Listed entries Start Marker

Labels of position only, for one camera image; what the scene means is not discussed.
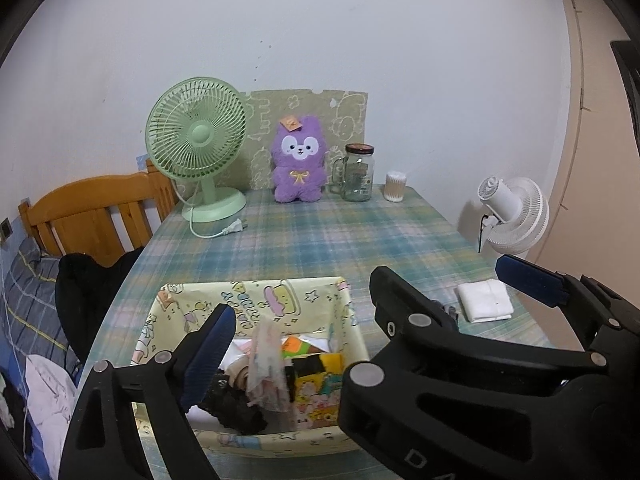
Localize grey and white sock bundle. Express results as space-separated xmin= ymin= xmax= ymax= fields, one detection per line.
xmin=436 ymin=301 xmax=459 ymax=332

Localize black plastic bag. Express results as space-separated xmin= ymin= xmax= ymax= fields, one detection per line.
xmin=198 ymin=373 xmax=268 ymax=434

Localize floral white cloth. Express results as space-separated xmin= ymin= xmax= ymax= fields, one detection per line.
xmin=246 ymin=318 xmax=292 ymax=413

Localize white crumpled clothes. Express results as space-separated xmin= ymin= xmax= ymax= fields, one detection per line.
xmin=1 ymin=353 xmax=77 ymax=479

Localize beige door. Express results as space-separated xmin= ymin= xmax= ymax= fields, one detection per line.
xmin=519 ymin=0 xmax=640 ymax=351

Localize folded white towel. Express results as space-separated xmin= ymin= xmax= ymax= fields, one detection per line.
xmin=456 ymin=278 xmax=514 ymax=323

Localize cartoon animal tissue pack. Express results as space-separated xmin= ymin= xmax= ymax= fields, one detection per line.
xmin=292 ymin=352 xmax=344 ymax=430

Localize blue plaid pillow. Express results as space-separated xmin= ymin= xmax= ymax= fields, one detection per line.
xmin=1 ymin=237 xmax=82 ymax=379

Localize white standing fan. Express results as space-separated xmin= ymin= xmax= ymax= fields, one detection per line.
xmin=477 ymin=176 xmax=550 ymax=256

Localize orange green packet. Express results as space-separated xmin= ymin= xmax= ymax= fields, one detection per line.
xmin=281 ymin=335 xmax=326 ymax=359

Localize black chair back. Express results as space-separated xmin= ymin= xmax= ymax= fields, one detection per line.
xmin=55 ymin=247 xmax=143 ymax=363

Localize yellow cartoon storage box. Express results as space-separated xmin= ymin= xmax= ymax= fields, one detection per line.
xmin=131 ymin=276 xmax=368 ymax=458

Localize plaid tablecloth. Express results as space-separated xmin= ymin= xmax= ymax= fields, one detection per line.
xmin=77 ymin=185 xmax=551 ymax=480

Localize cotton swab container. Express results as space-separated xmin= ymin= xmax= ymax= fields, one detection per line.
xmin=383 ymin=170 xmax=407 ymax=203

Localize glass mason jar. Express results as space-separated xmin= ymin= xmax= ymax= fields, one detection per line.
xmin=329 ymin=143 xmax=374 ymax=203

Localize purple plush toy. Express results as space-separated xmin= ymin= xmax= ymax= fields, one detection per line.
xmin=271 ymin=115 xmax=328 ymax=203

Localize beige patterned board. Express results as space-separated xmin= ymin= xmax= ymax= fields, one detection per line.
xmin=215 ymin=89 xmax=368 ymax=191

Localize green desk fan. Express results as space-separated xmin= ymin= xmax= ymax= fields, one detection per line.
xmin=145 ymin=77 xmax=247 ymax=240

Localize wall power outlet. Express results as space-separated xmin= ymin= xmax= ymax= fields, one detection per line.
xmin=0 ymin=218 xmax=13 ymax=242

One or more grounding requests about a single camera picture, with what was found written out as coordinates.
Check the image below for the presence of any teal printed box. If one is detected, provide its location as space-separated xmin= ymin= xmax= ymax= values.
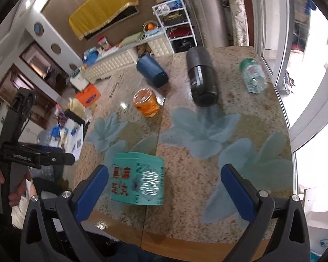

Listed entries End Marker

Work request:
Reproduce nothing but the lines from the line containing "Localize plaid tablecloth." through the last line of the data above, exactly as written and without pictures.

Written answer:
Localize plaid tablecloth. Express results as space-separated xmin= ymin= xmax= ymax= fields, one detection per line.
xmin=77 ymin=185 xmax=551 ymax=480

Localize cotton swab container. Express results as space-separated xmin= ymin= xmax= ymax= fields, one detection per line.
xmin=383 ymin=170 xmax=407 ymax=203

Localize glass mason jar. Express results as space-separated xmin= ymin= xmax= ymax= fields, one detection per line.
xmin=329 ymin=143 xmax=374 ymax=203

Localize purple plush toy. Express results as space-separated xmin= ymin= xmax= ymax= fields, one detection per line.
xmin=271 ymin=115 xmax=328 ymax=203

Localize beige patterned board. Express results as space-separated xmin= ymin= xmax= ymax= fields, one detection per line.
xmin=215 ymin=89 xmax=368 ymax=191

Localize green desk fan. Express results as space-separated xmin= ymin= xmax= ymax= fields, one detection per line.
xmin=145 ymin=77 xmax=247 ymax=240

Localize wall power outlet. Express results as space-separated xmin= ymin= xmax= ymax= fields, one detection per line.
xmin=0 ymin=218 xmax=13 ymax=242

One or more grounding requests about a single camera picture, with what was found written out as coordinates.
Check the image below for the presence of any teal printed box. If one is detected, provide its location as space-separated xmin= ymin= xmax= ymax= values.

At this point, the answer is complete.